EARLIER this week, Cork City Councillors approved Part 8 planning for the MacCurtain Street Public Transport Improvement Scheme.
The plans, which also incorporate some of the surrounding area, aim to transform the busy street for the first time in over 50 years, making it more suitable for pedestrians, cyclists and public transport.
Speaking at Monday night's council meeting, Independent councillor Kieran McCarthy said he had done some research looking back into the early past of the street.
"The western section of the street is marked as a dirt track in a 1602 map – being developed more by the Huguenot family Lavitt one hundred years later - in the early eighteenth century.
"The Lavitt’s building block is still there, albeit it has been partially rebuilt in the last 200 years.
"A walk through the street shows the vision, commitment and strategy that various merchants had on the street in the past two hundred years – the rich ornate buildings tell their own story – from the Victoria Buildings to The Metropole Hotel, from the former Thompsons Bakery to the Coliseum, from Trinity Presbyterian Church to the Everyman Palace to Dan Lowrey's, shows a financial investment into the street over many years.
"The decision to change the street’s name from Westminster MP Robert King of Mitchelstown Castle to Irish Republican Tomás MacCurtain street in April 1920 reflects the dedication to promoting Cork’s Republican and modern past.
"And interesting, despite such a rich history and a strong sense of place, the fabric of the street has always being put on the backburner with the street being always seen as just as a 'road out of town'," Mr McCarthy continued.
Delving through our photo archives, MacCurtain Street's rich history is plain to see.
One photo shows the interior of the former Hadji Bey sweet shop on the street.
Haratun Batmazian came to Cork with his wife Esther for the Great Exhibition in 1902 and stayed.
Soon, the couple had opened a successful shop on MacCurtain Street, signposted 'Hadji Bey et Cie' (Hadji Bey & Co).
The business became an immense success, exporting its products to high-end department stores such as Harrods of London and Bloomingdale's, and even supplying Buckingham Palace.

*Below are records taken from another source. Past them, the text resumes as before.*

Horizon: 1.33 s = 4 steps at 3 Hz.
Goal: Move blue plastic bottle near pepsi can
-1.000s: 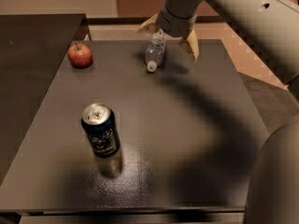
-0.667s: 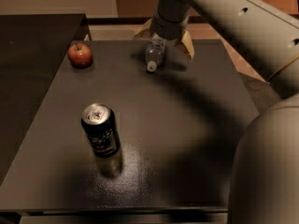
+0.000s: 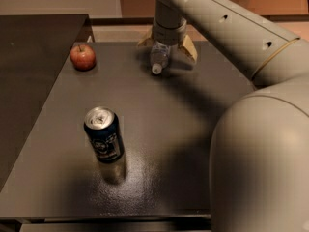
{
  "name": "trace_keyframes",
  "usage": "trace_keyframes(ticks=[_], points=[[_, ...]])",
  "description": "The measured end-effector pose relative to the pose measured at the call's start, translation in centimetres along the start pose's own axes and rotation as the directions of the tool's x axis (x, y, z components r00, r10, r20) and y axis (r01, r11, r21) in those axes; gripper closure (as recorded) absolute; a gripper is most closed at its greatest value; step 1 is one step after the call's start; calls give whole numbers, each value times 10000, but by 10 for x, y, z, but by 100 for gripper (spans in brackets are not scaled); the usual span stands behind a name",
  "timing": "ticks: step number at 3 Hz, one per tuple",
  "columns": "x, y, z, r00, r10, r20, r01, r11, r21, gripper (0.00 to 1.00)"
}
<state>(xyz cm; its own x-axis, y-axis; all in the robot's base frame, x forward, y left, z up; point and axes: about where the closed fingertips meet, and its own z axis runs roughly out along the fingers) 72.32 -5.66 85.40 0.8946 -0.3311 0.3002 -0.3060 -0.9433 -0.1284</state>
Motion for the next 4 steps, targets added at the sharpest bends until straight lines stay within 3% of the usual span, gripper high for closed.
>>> trace_keyframes(ticks=[2,4], points=[[7,-6,11,9999,69,146,-65,9996,-274,41],[-1,-4,-4,9981,461,416,-457,9989,-98,88]])
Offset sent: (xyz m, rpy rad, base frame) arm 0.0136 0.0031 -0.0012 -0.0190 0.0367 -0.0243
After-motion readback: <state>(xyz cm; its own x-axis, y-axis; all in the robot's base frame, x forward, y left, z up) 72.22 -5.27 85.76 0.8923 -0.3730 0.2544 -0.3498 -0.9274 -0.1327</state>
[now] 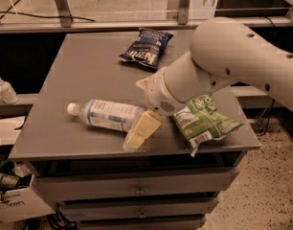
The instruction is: Move blue plastic bottle near blue chip bag
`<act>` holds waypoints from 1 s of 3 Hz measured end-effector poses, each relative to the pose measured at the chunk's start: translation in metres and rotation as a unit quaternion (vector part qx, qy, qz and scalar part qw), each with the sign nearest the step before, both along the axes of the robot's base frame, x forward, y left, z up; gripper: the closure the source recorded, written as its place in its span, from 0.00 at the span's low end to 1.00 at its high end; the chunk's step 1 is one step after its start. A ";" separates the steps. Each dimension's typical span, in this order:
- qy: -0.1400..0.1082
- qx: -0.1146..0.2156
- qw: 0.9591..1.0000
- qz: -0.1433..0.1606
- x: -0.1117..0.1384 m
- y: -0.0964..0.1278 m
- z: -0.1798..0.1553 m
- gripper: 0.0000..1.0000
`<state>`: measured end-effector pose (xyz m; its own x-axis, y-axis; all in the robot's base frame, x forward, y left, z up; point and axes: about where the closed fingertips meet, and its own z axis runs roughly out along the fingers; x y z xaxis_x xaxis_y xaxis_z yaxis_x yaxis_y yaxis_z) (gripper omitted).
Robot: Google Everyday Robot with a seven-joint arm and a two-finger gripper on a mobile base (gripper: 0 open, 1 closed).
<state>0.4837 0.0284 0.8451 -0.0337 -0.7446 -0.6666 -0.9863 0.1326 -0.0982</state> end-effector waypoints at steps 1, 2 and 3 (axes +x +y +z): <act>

Other former businesses on the street included Scott & Co Ironmongers, Central Fruit Stores, Baltimore Stores, Jack Healy Cycles and Crowley's Music Centre, to name but a few.

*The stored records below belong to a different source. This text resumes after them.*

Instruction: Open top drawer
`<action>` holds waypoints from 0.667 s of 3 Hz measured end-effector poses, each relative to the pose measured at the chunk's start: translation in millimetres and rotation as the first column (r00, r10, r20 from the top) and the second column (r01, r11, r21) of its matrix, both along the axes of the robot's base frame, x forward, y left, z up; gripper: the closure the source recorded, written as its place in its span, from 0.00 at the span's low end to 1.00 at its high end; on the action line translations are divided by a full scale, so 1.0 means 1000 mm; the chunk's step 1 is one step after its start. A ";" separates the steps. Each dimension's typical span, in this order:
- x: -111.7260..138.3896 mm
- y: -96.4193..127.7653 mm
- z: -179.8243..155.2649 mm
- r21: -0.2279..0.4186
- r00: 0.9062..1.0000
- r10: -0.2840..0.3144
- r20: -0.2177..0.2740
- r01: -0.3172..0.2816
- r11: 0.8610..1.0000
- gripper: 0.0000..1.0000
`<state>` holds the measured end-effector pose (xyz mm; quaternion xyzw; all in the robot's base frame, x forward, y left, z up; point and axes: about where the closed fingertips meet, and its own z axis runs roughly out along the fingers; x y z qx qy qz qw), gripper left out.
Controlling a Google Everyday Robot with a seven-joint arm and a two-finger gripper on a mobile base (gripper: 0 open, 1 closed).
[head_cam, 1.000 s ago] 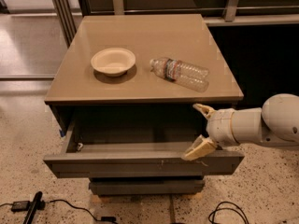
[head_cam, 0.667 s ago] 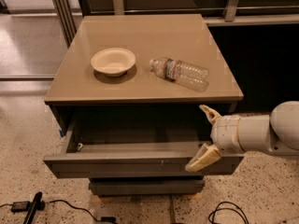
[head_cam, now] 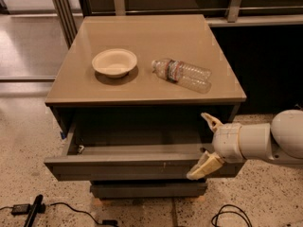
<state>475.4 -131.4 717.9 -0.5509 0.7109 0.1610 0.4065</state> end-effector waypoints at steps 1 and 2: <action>-0.008 -0.001 -0.027 0.006 0.999 -0.014 -0.048 0.014 1.000 0.00; -0.008 0.000 -0.063 -0.007 0.995 -0.013 -0.101 0.012 1.000 0.00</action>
Offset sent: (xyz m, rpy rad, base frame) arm -0.0075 -0.0017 -0.0754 -0.0055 0.1205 -0.0116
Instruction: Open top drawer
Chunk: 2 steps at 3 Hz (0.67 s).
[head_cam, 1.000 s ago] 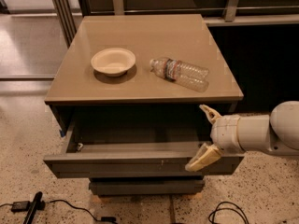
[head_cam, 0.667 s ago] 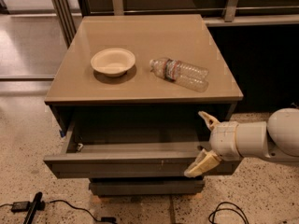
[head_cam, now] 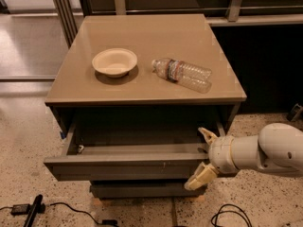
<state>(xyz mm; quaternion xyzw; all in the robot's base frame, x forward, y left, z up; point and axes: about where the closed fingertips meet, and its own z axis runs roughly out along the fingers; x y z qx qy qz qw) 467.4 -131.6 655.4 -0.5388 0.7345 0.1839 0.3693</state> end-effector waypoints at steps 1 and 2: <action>0.000 0.000 0.000 0.000 1.000 0.000 0.000 0.000 1.000 0.00; 0.000 0.000 0.000 0.000 1.000 0.000 0.000 0.000 1.000 0.19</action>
Offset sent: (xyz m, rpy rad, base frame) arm 0.0000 0.0000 0.0000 0.0000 0.0000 0.0000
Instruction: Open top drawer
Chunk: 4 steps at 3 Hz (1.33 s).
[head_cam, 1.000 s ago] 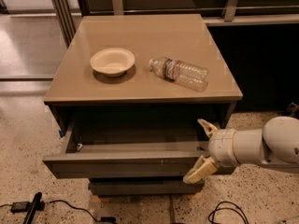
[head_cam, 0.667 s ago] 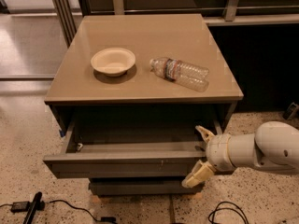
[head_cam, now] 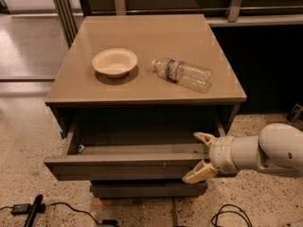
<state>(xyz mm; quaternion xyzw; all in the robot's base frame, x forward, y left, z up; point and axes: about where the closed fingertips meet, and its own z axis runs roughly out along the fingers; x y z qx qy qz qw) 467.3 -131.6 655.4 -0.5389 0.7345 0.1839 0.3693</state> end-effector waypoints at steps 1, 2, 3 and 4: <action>-0.004 -0.001 0.000 0.006 1.000 -0.002 -0.001 0.002 1.000 0.50; -0.013 -0.005 -0.001 0.015 1.000 -0.015 -0.006 0.015 1.000 0.73; -0.050 0.005 0.009 0.036 1.000 -0.022 0.013 0.021 0.999 0.96; -0.061 0.005 0.014 0.042 1.000 -0.027 0.008 0.027 0.999 1.00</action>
Offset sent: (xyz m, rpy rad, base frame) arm -0.1055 -0.0474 -0.0154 0.0962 0.0455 -0.1420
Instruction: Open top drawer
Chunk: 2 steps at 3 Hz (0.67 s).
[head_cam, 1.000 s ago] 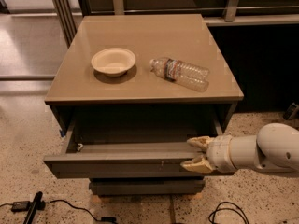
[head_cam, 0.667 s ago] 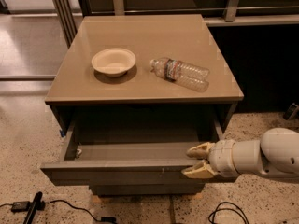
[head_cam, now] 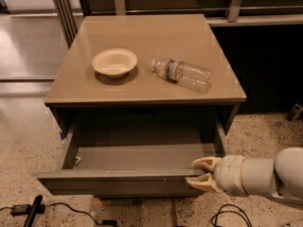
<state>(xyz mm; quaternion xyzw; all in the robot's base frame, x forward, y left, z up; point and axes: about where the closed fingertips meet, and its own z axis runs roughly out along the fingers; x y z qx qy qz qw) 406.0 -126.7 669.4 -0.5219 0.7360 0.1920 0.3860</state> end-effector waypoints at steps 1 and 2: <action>-0.002 -0.001 0.000 0.000 1.000 -0.005 -0.002 0.005 1.000 1.00; -0.008 -0.004 0.000 0.001 1.000 -0.014 -0.005 0.014 1.000 0.74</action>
Offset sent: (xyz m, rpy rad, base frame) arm -0.1849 -0.0767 -0.0154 0.0110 0.0666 -0.2253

The old Thompsons Bakery on MacCurtain Street, situated where the restaurant Glass Curtain is now, was a stalwart culinary institution established in 1826 and in its heyday produced a mile of its trademark swiss roll every day (in the building’s dedicated swiss roll factory) for the people of Munster.
Further along, at the junction of MacCurtain Street and Brian Boru Street, was the former Coliseum cinema, now Leisureplex, which had screenings from 1913 to 1964.
Two landmark spots on MacCurtain Street, which both opened in 1897 and are still in operation today, are The Metropole Hotel and The Everyman.
Speaking at Monday night’s council meeting Fine Gael councillor Deirdre Forde spoke about the love Cork people have for the street and said the regeneration of MacCurtain Street and its environs will be “of huge benefit and enhance the city so much”.